> _DESCRIPTION OF THE TASK_:
Copy each line of the entries that contains the word "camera".

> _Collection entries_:
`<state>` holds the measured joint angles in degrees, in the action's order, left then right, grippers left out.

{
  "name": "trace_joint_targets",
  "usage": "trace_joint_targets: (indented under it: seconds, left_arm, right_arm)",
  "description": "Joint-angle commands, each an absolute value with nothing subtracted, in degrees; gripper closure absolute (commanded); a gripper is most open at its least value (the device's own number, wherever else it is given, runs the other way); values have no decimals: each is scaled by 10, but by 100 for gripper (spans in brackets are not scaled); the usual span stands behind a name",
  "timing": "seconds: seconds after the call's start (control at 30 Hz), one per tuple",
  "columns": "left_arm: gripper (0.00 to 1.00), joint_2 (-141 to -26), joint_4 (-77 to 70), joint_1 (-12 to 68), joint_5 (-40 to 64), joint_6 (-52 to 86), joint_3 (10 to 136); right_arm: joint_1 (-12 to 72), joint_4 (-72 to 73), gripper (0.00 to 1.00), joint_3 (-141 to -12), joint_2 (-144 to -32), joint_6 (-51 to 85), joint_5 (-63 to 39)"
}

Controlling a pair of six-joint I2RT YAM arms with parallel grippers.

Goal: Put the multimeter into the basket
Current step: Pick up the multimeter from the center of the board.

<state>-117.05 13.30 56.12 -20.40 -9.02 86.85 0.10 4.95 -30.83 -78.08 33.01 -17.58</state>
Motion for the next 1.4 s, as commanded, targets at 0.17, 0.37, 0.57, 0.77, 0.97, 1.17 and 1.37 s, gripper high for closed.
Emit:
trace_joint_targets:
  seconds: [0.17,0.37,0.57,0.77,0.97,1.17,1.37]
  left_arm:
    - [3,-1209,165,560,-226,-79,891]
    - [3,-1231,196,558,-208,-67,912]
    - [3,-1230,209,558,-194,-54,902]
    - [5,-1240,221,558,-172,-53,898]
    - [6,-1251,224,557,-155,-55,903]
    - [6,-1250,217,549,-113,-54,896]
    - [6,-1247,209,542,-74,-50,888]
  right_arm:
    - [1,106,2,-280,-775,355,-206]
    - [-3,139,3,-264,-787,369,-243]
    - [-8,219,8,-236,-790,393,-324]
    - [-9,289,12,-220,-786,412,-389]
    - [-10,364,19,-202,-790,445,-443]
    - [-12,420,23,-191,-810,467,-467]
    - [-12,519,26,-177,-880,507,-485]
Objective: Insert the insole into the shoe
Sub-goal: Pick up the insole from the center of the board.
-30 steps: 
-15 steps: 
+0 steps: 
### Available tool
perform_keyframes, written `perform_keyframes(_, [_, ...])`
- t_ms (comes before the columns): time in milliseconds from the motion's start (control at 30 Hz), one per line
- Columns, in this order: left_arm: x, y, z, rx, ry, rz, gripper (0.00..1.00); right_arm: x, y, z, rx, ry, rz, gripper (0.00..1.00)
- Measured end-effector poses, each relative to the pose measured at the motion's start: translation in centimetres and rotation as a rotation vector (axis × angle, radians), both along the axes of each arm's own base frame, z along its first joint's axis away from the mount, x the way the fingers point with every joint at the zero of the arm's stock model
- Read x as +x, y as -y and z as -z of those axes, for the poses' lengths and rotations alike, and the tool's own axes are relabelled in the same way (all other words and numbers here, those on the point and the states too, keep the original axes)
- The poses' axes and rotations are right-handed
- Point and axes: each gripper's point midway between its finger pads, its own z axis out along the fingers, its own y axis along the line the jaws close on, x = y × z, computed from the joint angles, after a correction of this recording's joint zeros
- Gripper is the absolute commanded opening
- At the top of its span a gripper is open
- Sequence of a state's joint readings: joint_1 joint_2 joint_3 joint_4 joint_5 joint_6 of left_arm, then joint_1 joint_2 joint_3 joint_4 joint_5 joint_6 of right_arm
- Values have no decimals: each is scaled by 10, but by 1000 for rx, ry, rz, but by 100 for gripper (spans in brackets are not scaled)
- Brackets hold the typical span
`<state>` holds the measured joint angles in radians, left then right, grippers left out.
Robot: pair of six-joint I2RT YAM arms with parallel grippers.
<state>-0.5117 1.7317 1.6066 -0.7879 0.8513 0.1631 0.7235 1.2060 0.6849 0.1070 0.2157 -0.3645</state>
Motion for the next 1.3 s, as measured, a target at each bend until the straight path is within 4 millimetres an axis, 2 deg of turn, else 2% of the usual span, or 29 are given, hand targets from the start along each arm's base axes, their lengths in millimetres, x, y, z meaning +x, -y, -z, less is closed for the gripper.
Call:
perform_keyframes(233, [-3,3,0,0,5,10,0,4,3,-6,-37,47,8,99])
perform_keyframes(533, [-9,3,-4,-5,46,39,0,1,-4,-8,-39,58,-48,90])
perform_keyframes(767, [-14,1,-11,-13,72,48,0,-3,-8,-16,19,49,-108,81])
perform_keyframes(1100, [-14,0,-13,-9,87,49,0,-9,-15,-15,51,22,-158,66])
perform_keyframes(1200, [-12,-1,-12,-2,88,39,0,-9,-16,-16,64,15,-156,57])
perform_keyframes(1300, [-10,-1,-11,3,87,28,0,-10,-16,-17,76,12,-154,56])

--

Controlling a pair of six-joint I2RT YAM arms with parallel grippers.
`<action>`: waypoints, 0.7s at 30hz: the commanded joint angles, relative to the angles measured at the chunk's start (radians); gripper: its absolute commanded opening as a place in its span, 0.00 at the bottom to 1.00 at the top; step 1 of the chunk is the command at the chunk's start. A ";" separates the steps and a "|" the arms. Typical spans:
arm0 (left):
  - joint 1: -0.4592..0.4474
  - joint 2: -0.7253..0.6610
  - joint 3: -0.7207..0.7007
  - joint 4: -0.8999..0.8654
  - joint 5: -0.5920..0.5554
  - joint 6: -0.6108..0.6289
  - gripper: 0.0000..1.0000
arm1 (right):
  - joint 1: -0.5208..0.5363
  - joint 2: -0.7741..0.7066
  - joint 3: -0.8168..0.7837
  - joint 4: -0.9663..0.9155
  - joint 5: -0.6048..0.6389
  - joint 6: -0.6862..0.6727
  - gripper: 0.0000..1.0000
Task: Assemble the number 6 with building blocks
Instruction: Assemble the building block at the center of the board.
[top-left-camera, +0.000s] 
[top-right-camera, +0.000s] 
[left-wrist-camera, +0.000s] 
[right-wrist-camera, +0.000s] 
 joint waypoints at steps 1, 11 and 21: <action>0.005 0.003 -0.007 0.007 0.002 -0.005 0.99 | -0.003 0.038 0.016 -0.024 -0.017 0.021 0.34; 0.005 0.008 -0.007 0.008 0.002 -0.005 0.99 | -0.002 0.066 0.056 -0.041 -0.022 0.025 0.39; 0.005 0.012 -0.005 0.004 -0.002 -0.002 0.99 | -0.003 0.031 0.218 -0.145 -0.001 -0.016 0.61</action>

> _EXERCISE ANSWER_:
[top-left-camera, +0.000s] 
[top-right-camera, +0.000s] 
[left-wrist-camera, +0.000s] 
[right-wrist-camera, +0.000s] 

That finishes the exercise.